The American Journal of Human Genetics, 31 March 2011
doi:10.1016/j.ajhg.2011.03.008
A Genome-wide Comparison of the Functional Properties of Rare and Common Genetic Variants in Humans
A Genome-wide Comparison of the Functional Properties of Rare and Common Genetic Variants in Humans
Qianqian Zhu et al.
Abstract
One of the longest running debates in evolutionary biology concerns the form of inherited mutation that is principally responsible for phenotypic variation in species. Here, we address this question for humans specifically from the position of population allele frequency of variants across the complete genome, including both cryptography and noncoding regions. We establish simple criteria to measure the likelihood that variants are functional based on their genomic locations and so use whole-genome sequence information from 29 subjects of European ancestry to assess the relationship between the functional properties of variants and their population allele frequencies. We see that for all criteria used to evaluate the likelihood that a form is functional, the rarer variants are significantly more probably to be functional than the more common variants. Strikingly, these patterns disappear when we concentrate on just those variants in which the major alleles are derived.
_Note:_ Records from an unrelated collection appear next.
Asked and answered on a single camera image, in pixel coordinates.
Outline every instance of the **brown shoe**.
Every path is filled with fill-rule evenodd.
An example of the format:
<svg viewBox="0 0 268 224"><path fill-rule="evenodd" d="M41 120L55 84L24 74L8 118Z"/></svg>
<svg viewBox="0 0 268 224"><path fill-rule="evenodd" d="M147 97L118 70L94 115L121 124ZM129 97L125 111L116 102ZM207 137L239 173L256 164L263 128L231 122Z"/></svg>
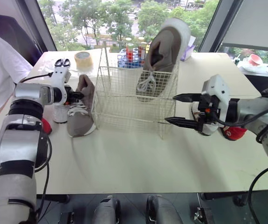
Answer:
<svg viewBox="0 0 268 224"><path fill-rule="evenodd" d="M163 92L170 78L170 73L165 72L172 72L188 46L190 36L190 28L182 20L170 18L164 22L146 56L143 67L146 72L140 76L137 95L157 97ZM138 99L143 102L151 100L141 97Z"/></svg>
<svg viewBox="0 0 268 224"><path fill-rule="evenodd" d="M84 97L79 102L72 103L68 111L68 133L71 137L90 134L96 128L91 115L95 87L87 75L79 76L76 91Z"/></svg>

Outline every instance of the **person's arm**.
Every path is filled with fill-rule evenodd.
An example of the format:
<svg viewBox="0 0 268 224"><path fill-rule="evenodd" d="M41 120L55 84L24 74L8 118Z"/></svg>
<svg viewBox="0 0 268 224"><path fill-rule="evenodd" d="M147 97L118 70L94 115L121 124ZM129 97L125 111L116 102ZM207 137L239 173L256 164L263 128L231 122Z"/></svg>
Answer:
<svg viewBox="0 0 268 224"><path fill-rule="evenodd" d="M10 44L1 38L0 64L8 72L14 83L19 83L25 79L33 68Z"/></svg>

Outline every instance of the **red shoe part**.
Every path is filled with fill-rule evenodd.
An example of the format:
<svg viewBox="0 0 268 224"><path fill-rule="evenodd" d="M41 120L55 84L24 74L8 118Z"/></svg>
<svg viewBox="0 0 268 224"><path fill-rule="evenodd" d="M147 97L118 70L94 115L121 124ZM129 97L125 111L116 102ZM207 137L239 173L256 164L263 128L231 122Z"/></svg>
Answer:
<svg viewBox="0 0 268 224"><path fill-rule="evenodd" d="M246 131L247 130L245 128L241 127L228 127L228 126L223 127L224 137L229 140L240 139L242 136L244 136Z"/></svg>
<svg viewBox="0 0 268 224"><path fill-rule="evenodd" d="M52 128L51 128L51 125L47 122L46 119L41 119L42 121L42 128L43 128L43 131L46 133L46 134L51 134L52 132Z"/></svg>

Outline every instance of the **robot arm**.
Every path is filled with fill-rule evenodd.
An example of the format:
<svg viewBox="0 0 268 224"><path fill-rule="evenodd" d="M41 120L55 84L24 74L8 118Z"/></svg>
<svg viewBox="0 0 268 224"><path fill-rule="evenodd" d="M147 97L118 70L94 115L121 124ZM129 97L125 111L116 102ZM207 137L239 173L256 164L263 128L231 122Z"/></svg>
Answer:
<svg viewBox="0 0 268 224"><path fill-rule="evenodd" d="M45 105L62 105L83 97L64 83L68 64L55 66L51 85L18 83L0 130L0 224L34 224L35 168L48 162L48 136L42 130Z"/></svg>
<svg viewBox="0 0 268 224"><path fill-rule="evenodd" d="M217 127L241 126L257 135L268 156L268 97L230 99L228 87L219 75L203 85L201 94L180 94L174 97L181 102L198 101L198 121L171 117L166 120L174 125L192 128L199 132L217 130Z"/></svg>

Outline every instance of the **tape roll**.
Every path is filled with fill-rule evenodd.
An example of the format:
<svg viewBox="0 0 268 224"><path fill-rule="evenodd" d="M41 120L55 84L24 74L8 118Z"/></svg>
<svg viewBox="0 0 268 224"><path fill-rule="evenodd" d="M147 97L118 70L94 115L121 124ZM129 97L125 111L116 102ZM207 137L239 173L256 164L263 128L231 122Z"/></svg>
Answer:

These analyses suggest that the bulk of the genetic variance in price of phenotypic consequence may ensue from a mutation-selection balance, as opposed to balancing selection, and induce direct relevance to the subject of human disease.
Link
Abstract
One of the longest running debates in evolutionary biology concerns the form of inherited mutation that is principally responsible for phenotypic variation in species. Here, we address this question for humans specifically from the position of population allele frequency of variants across the complete genome, including both cryptography and noncoding regions. We establish simple criteria to measure the likelihood that variants are functional based on their genomic locations and so use whole-genome sequence information from 29 subjects of European ancestry to assess the relationship between the functional properties of variants and their population allele frequencies. We see that for all criteria used to evaluate the likelihood that a form is functional, the rarer variants are significantly more probably to be functional than the more common variants. Strikingly, these patterns disappear when we concentrate on just those variants in which the major alleles are derived. These analyses suggest that the bulk of the genetic variance in price of phenotypic consequence may ensue from a mutation-selection balance, as opposed to balancing selection, and induce direct relevance to the subject of human disease.